(AVAILABLE DATA Opens)

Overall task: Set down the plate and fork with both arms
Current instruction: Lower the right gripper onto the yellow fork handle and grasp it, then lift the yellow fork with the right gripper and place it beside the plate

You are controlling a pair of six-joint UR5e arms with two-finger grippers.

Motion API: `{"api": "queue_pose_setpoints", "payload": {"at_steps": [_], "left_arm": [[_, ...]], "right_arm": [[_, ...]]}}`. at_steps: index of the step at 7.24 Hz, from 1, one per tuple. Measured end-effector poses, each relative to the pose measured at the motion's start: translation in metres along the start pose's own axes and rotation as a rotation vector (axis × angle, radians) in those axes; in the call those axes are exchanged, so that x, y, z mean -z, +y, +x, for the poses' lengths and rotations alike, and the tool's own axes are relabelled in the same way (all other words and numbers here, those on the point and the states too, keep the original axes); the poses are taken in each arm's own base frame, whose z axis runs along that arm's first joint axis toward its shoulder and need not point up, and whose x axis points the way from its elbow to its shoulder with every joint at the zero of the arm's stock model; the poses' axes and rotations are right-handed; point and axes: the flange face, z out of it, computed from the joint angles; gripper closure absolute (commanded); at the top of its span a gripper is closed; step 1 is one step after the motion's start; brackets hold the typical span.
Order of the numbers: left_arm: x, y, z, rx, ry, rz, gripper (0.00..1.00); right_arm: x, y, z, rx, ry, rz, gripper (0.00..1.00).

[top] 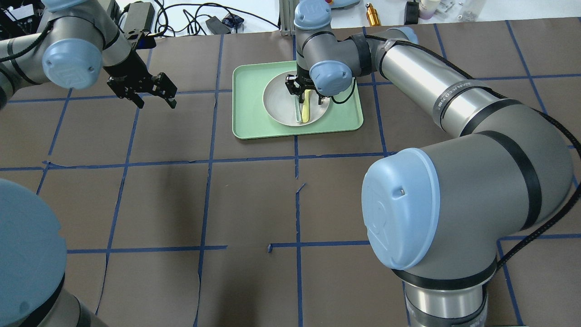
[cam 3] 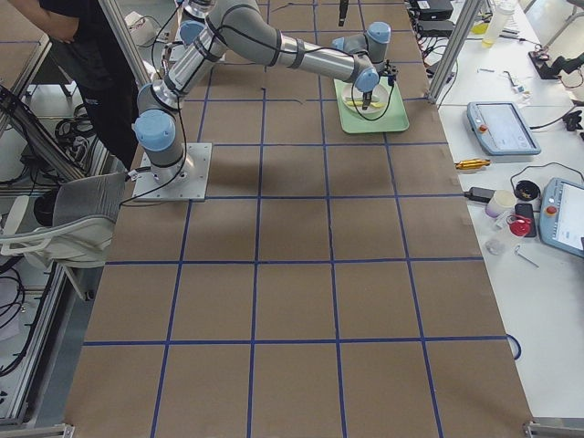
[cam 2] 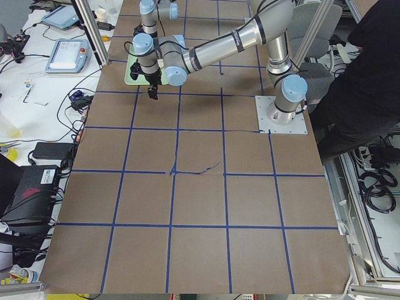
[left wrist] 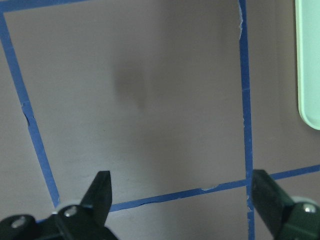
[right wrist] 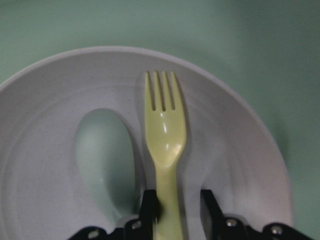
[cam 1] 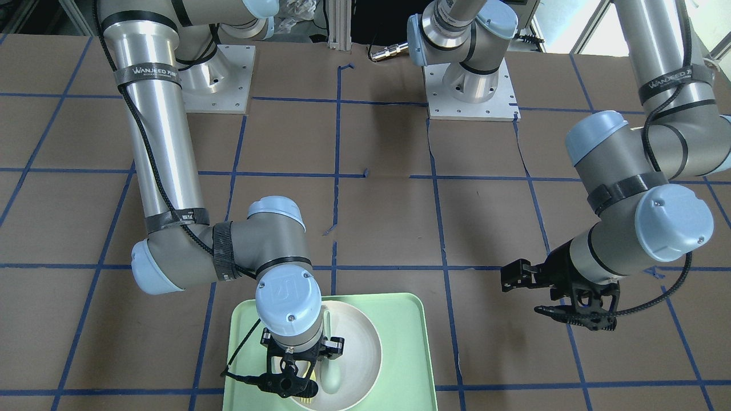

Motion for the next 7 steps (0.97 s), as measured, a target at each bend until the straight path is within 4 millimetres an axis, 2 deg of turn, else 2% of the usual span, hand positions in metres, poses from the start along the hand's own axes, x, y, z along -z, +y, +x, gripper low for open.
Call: {"api": "queue_pose_setpoints", "payload": {"at_steps": [3,4,6,7], "left_arm": [[-0.001,0.002,0.000,0.001,-0.008,0.015,0.00],[0.000,0.002,0.000,0.001,-0.008,0.016,0.00],[0.000,0.003,0.000,0.001,-0.009,0.016,0.00],[0.000,0.002,0.000,0.001,-0.008,0.018,0.00]], "right_arm": [[0.008,0.000,-0.001,-0.013,-0.013,0.003,1.00],[0.019,0.000,-0.001,-0.023,-0.021,0.014,1.00],[0.057,0.000,0.007,-0.031,-0.030,0.040,1.00],[0.075,-0.007,0.027,-0.012,-0.028,0.044,1.00]]}}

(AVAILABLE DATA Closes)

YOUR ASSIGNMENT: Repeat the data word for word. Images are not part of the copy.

RESPONSE TO THIS TASK:
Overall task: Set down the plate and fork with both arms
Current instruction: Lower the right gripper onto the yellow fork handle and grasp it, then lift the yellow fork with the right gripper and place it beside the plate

You are controlling a pair of six-joint UR5e arms with two-finger grippers.

Motion API: `{"api": "queue_pose_setpoints", "payload": {"at_steps": [_], "left_arm": [[_, ...]], "right_arm": [[_, ...]]}}`. at_steps: index of the step at 7.24 Hz, from 1, one per tuple. Measured end-effector poses, each relative to the pose measured at the motion's start: translation in metres along the start pose's own axes and rotation as a rotation vector (axis × angle, radians) in those axes; in the call those axes are exchanged, so that x, y, z mean -z, +y, +x, for the poses' lengths and rotations alike, and the tool's own axes are relabelled in the same way (all other words and numbers here, those on the point and the states too, keep the original axes); the poses are taken in each arm's own base frame, whose z axis runs along that arm's first joint axis toward its shoulder and need not point up, and whose x axis points the way from its elbow to its shoulder with every joint at the zero of the arm's stock model; the poses' axes and rotations are right-handed; point and axes: the flange face, z out of it, computed from the joint angles; gripper closure absolute (commanded); at the top of its span a gripper is closed; step 1 is one step after the motion's start; brackets hold the typical span.
Order of the numbers: left_arm: x, y, z, rx, ry, rz, gripper (0.00..1.00); right_arm: x, y, z, rx, ry, rz, gripper (0.00..1.00).

[top] 
[cam 3] 
[cam 2] 
[left wrist] 
[right wrist] 
[cam 1] 

Motion for the next 7 steps (0.97 s), as measured, a target at each bend until the straight path is within 4 millimetres an axis, 2 deg of turn, else 2% of the usual span, hand positions in metres, poses from the start along the hand's own axes, x, y, z along -z, +y, +x, gripper low for open.
Call: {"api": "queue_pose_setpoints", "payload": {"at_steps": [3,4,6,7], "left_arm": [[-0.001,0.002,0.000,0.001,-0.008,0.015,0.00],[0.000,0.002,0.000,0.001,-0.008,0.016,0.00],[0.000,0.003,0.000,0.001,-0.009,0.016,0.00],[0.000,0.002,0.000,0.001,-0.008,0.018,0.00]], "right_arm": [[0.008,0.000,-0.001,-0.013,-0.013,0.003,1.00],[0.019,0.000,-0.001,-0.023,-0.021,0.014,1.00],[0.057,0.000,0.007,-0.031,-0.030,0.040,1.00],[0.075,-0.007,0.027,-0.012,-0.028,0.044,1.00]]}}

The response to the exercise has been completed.